• **Exercise directions**:
In the listing below, find each line holding "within" and copy it.

• **Record excerpts**:
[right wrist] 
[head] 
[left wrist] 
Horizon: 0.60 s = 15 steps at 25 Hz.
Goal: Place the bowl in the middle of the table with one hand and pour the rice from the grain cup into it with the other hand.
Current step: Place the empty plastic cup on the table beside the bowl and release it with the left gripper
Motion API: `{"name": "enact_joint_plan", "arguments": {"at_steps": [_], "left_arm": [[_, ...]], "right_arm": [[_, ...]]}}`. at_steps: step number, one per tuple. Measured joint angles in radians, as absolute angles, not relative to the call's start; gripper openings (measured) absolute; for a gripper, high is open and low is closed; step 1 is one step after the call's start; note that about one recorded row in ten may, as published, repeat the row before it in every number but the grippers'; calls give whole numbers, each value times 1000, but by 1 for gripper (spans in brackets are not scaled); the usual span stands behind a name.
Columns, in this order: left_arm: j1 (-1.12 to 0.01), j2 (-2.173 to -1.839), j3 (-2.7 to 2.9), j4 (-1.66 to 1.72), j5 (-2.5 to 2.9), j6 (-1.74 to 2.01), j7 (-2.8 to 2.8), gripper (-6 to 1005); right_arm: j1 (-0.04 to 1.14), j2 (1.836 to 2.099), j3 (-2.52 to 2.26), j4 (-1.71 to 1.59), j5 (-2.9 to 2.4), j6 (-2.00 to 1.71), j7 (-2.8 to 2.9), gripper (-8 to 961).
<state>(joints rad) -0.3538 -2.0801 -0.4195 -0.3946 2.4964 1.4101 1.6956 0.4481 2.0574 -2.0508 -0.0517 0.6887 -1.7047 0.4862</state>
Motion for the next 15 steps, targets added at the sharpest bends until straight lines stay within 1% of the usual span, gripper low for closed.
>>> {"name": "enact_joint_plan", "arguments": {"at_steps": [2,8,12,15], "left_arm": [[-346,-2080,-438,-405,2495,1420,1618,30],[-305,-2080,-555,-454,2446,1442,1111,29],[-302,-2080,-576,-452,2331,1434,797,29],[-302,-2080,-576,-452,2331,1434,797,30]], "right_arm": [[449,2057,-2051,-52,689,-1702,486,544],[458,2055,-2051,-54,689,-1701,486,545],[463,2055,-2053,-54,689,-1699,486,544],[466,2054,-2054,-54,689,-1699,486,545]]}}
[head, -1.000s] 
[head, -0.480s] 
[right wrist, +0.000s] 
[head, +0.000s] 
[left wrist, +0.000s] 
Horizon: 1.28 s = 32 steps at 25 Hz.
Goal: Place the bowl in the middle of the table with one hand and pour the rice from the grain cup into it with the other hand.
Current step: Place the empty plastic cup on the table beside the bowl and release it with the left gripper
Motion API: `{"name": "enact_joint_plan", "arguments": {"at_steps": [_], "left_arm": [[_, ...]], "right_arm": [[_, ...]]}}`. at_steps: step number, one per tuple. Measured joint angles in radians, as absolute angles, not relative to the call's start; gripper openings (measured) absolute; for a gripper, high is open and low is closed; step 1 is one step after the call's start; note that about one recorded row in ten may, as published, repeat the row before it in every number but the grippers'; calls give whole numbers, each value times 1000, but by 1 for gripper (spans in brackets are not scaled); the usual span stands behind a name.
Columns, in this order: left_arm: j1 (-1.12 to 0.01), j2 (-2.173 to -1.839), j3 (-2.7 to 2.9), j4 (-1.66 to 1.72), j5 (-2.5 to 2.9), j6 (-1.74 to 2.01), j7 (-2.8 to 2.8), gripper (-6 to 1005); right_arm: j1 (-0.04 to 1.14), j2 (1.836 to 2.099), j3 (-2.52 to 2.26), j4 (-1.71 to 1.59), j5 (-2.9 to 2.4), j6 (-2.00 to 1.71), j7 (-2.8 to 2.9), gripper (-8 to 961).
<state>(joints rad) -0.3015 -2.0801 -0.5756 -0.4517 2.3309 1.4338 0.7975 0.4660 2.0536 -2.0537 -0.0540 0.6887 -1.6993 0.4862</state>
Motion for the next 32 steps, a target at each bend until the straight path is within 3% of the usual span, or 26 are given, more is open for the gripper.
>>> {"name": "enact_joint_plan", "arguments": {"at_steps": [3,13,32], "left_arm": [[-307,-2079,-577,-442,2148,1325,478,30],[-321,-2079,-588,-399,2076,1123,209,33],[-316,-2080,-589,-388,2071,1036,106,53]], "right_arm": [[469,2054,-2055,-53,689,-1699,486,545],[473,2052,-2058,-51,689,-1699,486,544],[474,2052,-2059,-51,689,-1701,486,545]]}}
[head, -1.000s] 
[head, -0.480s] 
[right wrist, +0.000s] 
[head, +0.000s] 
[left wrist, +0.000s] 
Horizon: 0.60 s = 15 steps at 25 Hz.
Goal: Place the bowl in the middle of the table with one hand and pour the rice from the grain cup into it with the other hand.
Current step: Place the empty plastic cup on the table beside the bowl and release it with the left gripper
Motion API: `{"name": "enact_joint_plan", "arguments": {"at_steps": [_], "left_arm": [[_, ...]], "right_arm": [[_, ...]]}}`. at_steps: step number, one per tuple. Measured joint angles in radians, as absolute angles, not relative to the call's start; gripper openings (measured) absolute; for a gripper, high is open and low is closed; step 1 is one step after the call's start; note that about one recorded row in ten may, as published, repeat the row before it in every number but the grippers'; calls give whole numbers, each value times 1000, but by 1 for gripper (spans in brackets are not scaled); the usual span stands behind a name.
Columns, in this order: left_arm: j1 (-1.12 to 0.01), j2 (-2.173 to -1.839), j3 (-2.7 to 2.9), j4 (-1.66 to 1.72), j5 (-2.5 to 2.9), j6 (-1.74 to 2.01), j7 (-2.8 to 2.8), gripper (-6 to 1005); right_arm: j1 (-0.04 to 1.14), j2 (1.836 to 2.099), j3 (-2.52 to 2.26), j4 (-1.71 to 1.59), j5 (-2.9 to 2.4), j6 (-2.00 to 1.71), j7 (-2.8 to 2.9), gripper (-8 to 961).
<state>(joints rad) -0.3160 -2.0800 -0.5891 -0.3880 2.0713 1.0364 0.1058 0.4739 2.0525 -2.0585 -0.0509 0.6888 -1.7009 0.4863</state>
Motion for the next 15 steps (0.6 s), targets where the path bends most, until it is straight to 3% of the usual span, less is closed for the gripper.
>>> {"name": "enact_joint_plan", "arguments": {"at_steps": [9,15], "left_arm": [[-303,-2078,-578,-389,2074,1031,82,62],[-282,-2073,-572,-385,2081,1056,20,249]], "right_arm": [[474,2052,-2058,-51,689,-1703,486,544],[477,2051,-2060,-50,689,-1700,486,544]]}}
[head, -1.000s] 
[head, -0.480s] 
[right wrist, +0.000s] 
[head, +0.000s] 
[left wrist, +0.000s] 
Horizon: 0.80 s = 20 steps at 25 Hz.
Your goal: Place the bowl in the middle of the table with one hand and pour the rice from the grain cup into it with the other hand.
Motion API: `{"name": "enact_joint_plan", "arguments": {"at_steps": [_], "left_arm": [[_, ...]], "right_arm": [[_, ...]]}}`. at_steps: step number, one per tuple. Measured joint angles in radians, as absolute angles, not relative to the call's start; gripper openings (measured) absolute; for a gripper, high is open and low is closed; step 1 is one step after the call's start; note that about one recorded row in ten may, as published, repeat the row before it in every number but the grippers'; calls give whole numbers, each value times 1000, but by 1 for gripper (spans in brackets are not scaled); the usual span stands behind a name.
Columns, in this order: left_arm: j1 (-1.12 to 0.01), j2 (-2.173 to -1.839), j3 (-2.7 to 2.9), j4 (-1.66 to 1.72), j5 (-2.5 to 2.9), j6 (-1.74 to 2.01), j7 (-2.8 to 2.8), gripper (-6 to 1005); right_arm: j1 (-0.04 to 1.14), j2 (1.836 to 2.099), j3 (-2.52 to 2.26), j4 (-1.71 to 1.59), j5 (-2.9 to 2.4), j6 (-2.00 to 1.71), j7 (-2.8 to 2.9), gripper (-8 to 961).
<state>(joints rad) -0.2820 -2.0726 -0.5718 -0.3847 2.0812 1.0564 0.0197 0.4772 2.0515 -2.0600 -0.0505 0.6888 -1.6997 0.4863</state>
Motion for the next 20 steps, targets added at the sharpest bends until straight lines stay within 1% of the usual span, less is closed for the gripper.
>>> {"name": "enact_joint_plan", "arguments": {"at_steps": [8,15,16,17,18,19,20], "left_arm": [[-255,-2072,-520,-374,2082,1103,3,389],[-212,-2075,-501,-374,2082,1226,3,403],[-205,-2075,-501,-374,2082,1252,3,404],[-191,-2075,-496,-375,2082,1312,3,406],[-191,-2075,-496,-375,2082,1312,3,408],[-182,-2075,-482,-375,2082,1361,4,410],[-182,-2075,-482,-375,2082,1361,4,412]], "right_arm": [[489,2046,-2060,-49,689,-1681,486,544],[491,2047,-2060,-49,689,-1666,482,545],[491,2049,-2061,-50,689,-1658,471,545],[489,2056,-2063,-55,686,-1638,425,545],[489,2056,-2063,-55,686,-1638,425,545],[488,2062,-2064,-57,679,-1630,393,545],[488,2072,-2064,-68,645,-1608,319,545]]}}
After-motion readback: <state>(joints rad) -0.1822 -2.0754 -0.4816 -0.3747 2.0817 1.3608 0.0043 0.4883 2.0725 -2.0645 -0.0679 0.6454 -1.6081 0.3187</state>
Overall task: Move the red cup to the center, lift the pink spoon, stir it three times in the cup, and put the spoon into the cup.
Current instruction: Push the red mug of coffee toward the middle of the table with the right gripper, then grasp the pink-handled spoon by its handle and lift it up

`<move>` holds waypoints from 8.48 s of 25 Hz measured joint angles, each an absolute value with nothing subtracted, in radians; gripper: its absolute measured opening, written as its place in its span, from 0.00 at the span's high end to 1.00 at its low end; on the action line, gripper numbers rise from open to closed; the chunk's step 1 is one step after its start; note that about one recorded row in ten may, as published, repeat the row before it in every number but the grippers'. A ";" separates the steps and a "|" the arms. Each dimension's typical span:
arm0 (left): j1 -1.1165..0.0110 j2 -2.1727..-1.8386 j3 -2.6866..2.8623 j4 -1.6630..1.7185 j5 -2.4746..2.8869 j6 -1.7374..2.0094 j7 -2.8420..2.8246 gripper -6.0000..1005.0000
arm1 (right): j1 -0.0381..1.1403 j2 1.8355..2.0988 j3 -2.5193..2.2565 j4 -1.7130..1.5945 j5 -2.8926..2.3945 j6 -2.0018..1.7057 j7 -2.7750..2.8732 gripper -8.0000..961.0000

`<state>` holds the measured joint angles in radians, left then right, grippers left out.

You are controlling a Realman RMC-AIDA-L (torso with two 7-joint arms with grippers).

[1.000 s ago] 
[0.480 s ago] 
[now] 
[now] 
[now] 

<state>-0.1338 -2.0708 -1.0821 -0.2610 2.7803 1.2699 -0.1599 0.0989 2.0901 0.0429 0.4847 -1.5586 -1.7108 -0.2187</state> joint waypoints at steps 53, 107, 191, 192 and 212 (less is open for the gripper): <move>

• **Answer for this exercise**:
Motion for the next 15 steps, targets added at the sharpest bends until straight lines stay within 1% of the usual span, gripper low for closed.
Motion for the next 32 steps, a target at each bend until the straight path is within 3% of the usual span, or 26 are given, more is open for the gripper.
Motion for the next 20 steps, targets added at the sharpest bends until straight lines stay within 1% of the usual span, less is closed for the gripper.

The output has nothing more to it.